Data shown:
..............................

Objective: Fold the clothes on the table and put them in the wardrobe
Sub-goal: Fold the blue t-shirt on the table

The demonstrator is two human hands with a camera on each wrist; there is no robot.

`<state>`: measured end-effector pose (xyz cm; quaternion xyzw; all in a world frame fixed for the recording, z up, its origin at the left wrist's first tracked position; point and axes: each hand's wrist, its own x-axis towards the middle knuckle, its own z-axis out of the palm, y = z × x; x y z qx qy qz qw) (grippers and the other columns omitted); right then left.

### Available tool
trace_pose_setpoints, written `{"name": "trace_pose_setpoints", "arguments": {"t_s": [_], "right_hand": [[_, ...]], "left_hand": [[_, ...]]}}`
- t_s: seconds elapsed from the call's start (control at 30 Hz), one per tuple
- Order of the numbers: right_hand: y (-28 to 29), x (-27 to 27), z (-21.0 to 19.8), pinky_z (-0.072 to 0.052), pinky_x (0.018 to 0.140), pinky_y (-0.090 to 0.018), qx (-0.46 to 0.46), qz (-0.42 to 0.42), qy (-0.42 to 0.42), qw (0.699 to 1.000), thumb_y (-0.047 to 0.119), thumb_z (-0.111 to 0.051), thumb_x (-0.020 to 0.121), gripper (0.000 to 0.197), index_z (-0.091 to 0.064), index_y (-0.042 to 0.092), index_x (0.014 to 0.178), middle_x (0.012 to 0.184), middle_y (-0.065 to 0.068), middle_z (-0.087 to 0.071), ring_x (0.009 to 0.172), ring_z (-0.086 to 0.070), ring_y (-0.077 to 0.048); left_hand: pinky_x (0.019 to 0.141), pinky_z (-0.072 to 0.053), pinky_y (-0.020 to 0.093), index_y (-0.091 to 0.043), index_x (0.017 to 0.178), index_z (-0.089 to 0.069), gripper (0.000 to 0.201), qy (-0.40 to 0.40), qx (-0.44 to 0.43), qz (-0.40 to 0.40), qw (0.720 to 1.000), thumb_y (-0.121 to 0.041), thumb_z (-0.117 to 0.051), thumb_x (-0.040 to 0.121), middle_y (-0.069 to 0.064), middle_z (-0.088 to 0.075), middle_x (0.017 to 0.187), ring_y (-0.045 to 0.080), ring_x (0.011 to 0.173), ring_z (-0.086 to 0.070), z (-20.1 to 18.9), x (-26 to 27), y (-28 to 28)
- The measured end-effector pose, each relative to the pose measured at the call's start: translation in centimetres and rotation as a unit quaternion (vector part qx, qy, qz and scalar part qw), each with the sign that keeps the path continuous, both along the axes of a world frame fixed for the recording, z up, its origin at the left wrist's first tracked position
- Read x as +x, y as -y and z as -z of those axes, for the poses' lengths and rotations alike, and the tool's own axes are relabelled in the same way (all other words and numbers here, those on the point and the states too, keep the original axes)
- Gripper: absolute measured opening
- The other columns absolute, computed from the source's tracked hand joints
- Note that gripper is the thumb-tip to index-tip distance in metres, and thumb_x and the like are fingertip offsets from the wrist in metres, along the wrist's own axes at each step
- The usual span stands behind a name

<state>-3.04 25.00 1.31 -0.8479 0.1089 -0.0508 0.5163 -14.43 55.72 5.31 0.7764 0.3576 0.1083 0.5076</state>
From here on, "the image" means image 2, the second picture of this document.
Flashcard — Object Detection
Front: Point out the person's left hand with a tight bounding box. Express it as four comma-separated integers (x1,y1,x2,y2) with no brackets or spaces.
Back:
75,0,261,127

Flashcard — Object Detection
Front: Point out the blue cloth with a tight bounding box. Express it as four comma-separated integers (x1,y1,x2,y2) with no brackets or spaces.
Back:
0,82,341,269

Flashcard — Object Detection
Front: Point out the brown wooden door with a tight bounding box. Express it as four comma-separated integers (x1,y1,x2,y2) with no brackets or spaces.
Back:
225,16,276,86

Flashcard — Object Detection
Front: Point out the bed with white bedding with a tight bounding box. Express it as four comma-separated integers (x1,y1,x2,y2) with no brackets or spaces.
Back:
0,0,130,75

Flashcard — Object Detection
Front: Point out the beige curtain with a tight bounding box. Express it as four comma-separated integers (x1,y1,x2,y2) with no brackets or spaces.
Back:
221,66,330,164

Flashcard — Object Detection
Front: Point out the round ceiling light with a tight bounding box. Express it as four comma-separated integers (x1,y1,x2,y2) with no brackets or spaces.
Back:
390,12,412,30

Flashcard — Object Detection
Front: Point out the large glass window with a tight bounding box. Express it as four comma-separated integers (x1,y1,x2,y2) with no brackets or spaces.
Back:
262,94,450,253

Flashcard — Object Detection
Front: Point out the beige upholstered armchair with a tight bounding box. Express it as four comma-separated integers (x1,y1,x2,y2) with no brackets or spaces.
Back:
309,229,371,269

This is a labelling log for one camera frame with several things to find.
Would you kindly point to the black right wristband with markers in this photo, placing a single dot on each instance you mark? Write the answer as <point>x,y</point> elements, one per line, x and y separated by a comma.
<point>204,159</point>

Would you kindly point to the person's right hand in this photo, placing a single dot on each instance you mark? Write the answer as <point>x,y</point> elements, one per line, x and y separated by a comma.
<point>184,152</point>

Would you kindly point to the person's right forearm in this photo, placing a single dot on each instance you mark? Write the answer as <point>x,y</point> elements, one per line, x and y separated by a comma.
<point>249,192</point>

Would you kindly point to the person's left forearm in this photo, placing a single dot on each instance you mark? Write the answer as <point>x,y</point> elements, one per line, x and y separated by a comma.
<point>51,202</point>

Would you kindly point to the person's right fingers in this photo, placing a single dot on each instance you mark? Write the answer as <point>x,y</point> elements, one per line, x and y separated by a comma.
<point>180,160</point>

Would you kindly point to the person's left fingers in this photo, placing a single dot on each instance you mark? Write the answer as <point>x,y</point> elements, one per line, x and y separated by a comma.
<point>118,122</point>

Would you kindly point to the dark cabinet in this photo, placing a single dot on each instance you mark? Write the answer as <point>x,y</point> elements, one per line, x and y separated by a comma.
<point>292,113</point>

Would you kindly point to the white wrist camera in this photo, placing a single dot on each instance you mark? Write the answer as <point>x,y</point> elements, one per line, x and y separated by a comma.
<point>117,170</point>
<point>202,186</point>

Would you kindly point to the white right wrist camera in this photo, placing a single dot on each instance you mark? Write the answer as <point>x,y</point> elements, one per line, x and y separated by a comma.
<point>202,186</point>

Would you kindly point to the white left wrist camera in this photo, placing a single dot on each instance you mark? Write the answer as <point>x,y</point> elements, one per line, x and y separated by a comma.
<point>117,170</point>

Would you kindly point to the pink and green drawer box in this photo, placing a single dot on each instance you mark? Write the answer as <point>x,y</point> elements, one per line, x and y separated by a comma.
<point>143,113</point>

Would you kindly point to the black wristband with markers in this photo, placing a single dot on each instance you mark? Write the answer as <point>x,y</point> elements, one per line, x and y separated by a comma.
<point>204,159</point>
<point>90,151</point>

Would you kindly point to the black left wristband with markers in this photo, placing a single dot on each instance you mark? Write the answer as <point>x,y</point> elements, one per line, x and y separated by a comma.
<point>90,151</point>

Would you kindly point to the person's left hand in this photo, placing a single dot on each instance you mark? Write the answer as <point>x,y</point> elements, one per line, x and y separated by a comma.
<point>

..............................

Copy out the lines from the line containing "<point>143,113</point>" to the end of the listing above, without alteration.

<point>143,113</point>

Would you kindly point to the black wristband with markers in this photo, placing a single dot on each instance you mark? Write the answer as <point>x,y</point> elements, one per line, x and y separated by a comma.
<point>204,159</point>
<point>90,151</point>

Would you kindly point to the black left wristband with markers in this photo, placing a single dot on each instance you mark? Write the answer as <point>x,y</point> elements, one per line, x and y separated by a comma.
<point>90,151</point>

Would you kindly point to the person's left hand in this photo, placing a single dot on each instance you mark? Write the answer as <point>x,y</point> elements, one per line, x and y separated by a comma.
<point>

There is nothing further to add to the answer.